• _TO DO_
The entries below contain pictures. Write out only the lines from the line with "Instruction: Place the" up to and including the line with "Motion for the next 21", exactly, without them.

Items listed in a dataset
#####

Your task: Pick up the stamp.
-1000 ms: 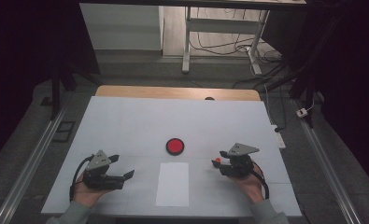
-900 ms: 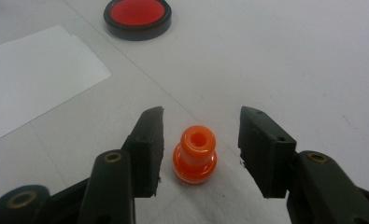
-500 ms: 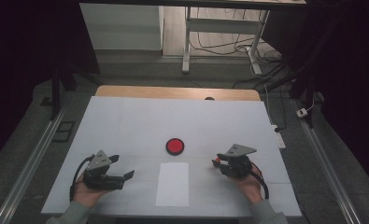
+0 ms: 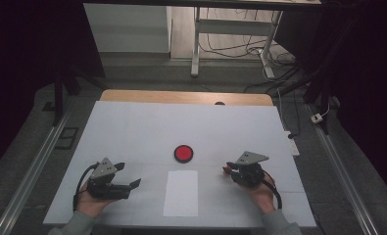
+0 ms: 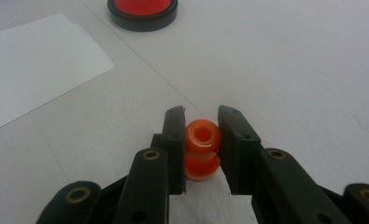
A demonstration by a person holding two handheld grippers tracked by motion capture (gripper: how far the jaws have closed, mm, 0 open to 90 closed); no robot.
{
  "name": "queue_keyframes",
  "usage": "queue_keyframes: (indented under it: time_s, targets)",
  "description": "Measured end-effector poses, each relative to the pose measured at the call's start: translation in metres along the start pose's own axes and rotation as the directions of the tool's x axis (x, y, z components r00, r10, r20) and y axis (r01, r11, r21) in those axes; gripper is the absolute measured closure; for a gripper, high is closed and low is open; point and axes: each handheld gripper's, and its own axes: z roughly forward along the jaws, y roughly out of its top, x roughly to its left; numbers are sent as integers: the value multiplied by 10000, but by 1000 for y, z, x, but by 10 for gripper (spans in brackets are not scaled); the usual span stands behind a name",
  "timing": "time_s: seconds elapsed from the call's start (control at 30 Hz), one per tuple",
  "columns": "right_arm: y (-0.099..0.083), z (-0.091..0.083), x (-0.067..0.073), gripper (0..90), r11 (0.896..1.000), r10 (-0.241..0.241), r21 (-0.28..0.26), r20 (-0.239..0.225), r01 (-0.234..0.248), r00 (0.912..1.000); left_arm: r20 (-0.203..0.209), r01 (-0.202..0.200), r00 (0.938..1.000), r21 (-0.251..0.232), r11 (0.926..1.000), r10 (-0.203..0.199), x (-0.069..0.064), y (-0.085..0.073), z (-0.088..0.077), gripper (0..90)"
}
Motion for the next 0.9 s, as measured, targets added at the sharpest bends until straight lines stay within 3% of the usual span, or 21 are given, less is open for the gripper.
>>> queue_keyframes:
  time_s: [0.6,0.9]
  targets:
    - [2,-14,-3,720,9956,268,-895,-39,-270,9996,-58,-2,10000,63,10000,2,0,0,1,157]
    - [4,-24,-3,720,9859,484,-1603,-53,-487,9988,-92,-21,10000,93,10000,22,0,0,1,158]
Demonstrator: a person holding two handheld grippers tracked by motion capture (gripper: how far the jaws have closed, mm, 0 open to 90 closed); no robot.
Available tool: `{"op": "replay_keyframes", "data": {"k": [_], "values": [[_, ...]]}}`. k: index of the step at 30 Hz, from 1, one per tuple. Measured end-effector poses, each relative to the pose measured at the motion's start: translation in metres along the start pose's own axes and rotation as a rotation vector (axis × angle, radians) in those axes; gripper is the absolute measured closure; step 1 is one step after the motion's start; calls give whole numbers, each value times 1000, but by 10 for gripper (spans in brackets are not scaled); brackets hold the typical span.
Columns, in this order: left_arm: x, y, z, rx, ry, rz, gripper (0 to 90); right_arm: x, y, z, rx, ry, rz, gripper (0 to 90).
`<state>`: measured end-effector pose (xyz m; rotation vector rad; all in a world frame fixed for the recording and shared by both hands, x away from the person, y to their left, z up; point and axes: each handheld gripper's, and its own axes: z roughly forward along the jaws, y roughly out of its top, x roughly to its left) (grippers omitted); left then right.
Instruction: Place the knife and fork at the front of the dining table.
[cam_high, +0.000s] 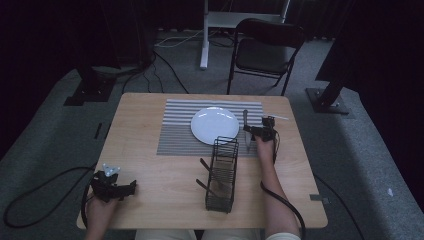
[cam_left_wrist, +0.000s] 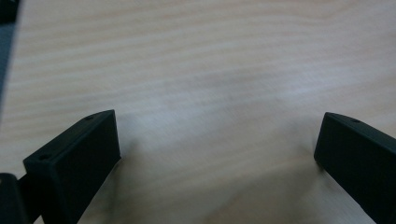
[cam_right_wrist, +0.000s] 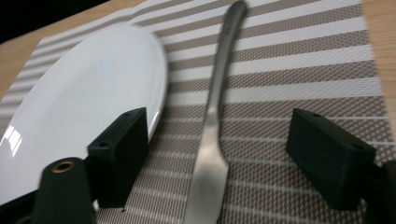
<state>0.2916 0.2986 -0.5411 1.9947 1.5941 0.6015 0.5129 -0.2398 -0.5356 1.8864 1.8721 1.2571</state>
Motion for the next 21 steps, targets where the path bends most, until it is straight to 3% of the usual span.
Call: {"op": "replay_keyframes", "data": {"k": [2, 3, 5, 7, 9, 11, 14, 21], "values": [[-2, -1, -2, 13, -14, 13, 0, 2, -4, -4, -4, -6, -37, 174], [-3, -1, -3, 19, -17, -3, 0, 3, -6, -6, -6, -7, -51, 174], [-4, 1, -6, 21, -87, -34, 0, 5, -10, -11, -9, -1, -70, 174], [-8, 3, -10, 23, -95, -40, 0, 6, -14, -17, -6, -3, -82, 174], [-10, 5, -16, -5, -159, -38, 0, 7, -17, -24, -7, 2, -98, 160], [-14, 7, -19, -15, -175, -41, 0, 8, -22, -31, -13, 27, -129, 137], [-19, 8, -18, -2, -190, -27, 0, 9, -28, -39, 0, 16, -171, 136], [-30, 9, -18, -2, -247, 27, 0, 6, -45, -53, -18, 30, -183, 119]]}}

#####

• _OUTPUT OF THE EXERCISE_
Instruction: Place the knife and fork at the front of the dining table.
[cam_high, +0.000s] 
[cam_left_wrist, +0.000s] 
[cam_right_wrist, +0.000s] 
<state>0.2916 0.2986 -0.5411 1.9947 1.5941 0.6015 0.5129 -0.2398 -0.5356 1.8864 1.8721 1.2571</state>
Motion for the next 21 steps, targets where the path bends most, until it is straight to 3% of the usual span.

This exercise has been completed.